Chimera said:
Then, for that matter, it's pretty obvious that Mammoths were hunted to extinction by Humans. There's nothing to say whether or not that has happened on your world, or indeed if Mammoths ever existed in the first place.
Though many other animals like big cats, cave bears and horses were hunted to extinction...
Kamikaze Midget said:
I think that, though humans probably did hunt a few, the major damage was dealt by the other species humans introdcued -- dogs, rats, whatever.
And many animals and diseases we bring with us destroy the things living around us to, these had to be factors yes.
But, it was likely not just one of those two or jut the the heat that killed them, the major reason was likely the changes to where they lived (like weather and people - more likey weather) killed their food.

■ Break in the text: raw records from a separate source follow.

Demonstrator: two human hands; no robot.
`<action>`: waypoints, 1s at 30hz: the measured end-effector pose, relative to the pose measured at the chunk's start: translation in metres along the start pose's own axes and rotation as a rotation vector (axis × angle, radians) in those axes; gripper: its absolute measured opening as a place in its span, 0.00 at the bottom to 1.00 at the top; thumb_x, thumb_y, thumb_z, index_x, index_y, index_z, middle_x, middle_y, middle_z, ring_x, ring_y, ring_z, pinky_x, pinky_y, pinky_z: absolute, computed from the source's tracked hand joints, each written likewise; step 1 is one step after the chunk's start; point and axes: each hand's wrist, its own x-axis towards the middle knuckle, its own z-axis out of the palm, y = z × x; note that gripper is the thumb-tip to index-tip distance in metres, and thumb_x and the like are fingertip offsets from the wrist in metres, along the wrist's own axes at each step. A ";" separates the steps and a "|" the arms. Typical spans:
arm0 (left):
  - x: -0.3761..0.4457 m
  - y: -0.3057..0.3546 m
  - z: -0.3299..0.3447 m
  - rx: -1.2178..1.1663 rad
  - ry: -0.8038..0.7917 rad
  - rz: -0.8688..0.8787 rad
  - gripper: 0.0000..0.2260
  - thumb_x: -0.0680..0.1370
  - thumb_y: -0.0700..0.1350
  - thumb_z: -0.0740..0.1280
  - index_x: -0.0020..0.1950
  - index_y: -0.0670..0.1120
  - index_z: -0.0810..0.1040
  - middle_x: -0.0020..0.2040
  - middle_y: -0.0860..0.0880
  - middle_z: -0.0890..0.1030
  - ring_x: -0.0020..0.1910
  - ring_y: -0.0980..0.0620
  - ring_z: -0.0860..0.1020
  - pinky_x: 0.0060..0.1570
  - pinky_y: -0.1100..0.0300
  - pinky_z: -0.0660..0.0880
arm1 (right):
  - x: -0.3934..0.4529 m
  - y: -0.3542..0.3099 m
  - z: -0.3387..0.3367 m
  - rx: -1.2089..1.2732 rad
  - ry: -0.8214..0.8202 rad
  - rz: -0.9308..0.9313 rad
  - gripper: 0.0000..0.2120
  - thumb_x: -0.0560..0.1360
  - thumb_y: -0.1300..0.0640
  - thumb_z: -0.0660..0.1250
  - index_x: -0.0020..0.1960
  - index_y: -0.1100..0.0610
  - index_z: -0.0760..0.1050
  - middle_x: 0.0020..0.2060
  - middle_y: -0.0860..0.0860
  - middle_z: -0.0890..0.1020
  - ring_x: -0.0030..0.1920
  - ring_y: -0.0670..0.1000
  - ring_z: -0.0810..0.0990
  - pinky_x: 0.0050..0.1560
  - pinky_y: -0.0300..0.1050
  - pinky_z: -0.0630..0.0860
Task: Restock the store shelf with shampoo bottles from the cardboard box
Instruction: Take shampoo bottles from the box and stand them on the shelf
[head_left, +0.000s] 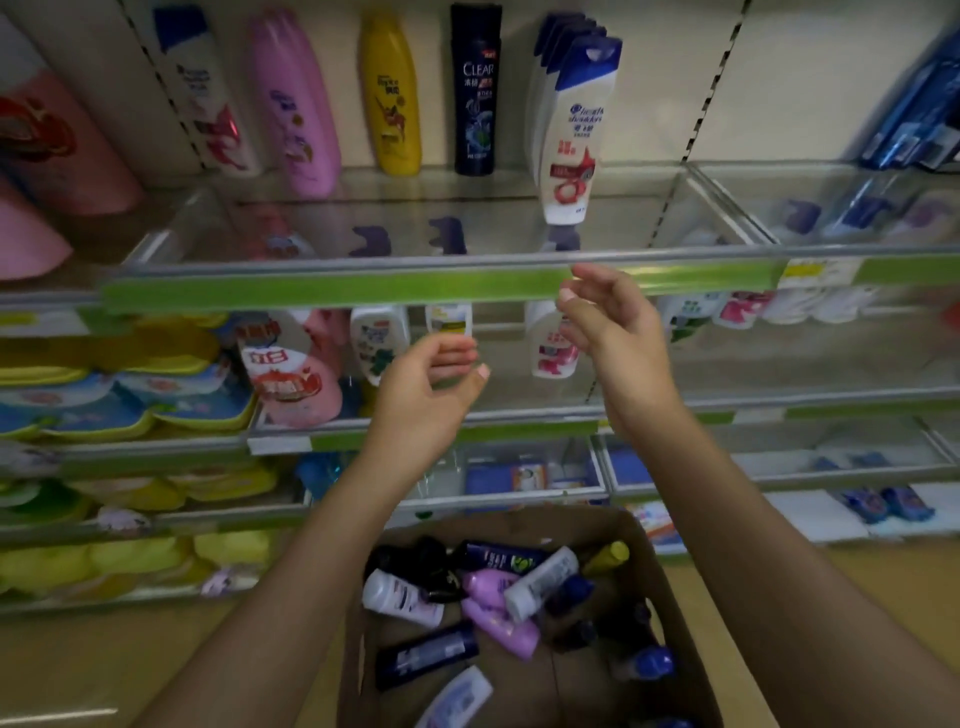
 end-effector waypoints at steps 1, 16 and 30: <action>-0.011 -0.006 -0.005 -0.001 -0.006 -0.021 0.09 0.75 0.39 0.70 0.53 0.48 0.77 0.51 0.50 0.81 0.52 0.53 0.80 0.55 0.60 0.76 | -0.012 0.007 0.003 0.002 -0.001 0.022 0.10 0.77 0.63 0.67 0.56 0.53 0.76 0.48 0.48 0.80 0.50 0.46 0.80 0.53 0.46 0.77; -0.158 -0.175 -0.061 0.070 0.095 -0.494 0.08 0.74 0.35 0.69 0.51 0.45 0.78 0.46 0.49 0.81 0.48 0.54 0.79 0.50 0.63 0.73 | -0.152 0.156 0.019 -0.140 -0.088 0.489 0.10 0.77 0.65 0.66 0.57 0.58 0.76 0.48 0.50 0.81 0.53 0.51 0.79 0.56 0.47 0.77; -0.225 -0.304 -0.024 0.172 0.031 -0.936 0.08 0.75 0.40 0.69 0.54 0.45 0.80 0.50 0.49 0.81 0.51 0.53 0.78 0.44 0.68 0.71 | -0.212 0.345 -0.004 -0.405 -0.028 1.034 0.10 0.77 0.67 0.63 0.57 0.62 0.76 0.40 0.52 0.76 0.46 0.54 0.75 0.51 0.53 0.77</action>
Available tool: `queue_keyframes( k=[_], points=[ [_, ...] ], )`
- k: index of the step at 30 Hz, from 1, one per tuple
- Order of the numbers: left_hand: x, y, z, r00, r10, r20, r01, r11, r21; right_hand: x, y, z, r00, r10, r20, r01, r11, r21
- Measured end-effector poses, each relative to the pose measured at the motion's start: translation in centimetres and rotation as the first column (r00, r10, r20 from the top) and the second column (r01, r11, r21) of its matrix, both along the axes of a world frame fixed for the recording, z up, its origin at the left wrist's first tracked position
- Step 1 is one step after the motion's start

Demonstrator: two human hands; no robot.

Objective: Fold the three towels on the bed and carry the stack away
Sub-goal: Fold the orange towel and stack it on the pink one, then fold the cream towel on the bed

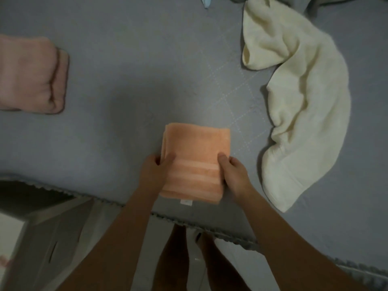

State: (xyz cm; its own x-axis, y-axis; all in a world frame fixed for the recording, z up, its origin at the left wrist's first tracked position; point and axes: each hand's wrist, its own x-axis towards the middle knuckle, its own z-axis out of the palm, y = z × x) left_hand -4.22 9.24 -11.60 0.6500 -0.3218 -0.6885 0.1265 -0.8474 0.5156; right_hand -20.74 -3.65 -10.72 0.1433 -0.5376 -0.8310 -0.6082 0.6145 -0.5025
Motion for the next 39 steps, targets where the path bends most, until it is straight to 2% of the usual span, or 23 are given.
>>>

Not so much a direct killing but an indirect killing, that would explain why the last of them were smaller, just like with the marine iguanas a few years ago, the smaller ones lived becuase they needed less to eat when food couldn't be found.
Like the receding permafrost of today the type of plants that can grow changes, or more the types of plants that are better at growing there take over, and they take over even faster when the original plant is a food source for an animal.
The animal that depends on the orginal plant to live accelerates the death of that plant, and it probably wasn't just one plant.
Imagine how many plants from that time must have died off.
Even in the past few hundred years in the Americas look at how much of the 'prairie' was destroyed, theres only a few miles of the real thing left.
Many of the endangered animals of in the US today are becuase they depended on the prairie.
All over the world right now everything is going extinct because of the changes to were they live.
mmadsen said:
I think we have a word for mammoths adapted to a warmer environment: elephants.
Not really, the mammoth, Asian elephant, and African elephant originated in Africa. It was only the African elephant that ended up staying and evolving to the animal we know today solely in Africa.
So it was really the other way around.
Interestingly, the Asian elephant is genetically more closely related to the extinct mammoth than to the African elephant.
Tonguez said:
Watching the Discovery Channel last night - History of Life on Earth it said that mammoth fossils had been found on a small island off the coast of siberia which carbon-dating put at a mere 5000 years old (ie 3000BC)
This was the Bronze age, the same time when the Egyptian Pyramids were being built, the wheel was being invented (in Sumeria) and a number of early civilisations (Egypt. Sumer. Indus Valley) had already established cities.
Can anyone think of any implications of this for a DnD type world? (or even for our own...)
Clearly there WAS little impact, the mammoth went out with a wimper.
But ancient elephants were belived to be domesticated around 4000 years ago in Asia (maybe more), over 2300 years ago Lex the Great had to fight them in India, later the Hannibal even used them to attack Rome.
Seeing as how elephants were around as long as mammoths I don't think they would have had much of an impact even if they lived.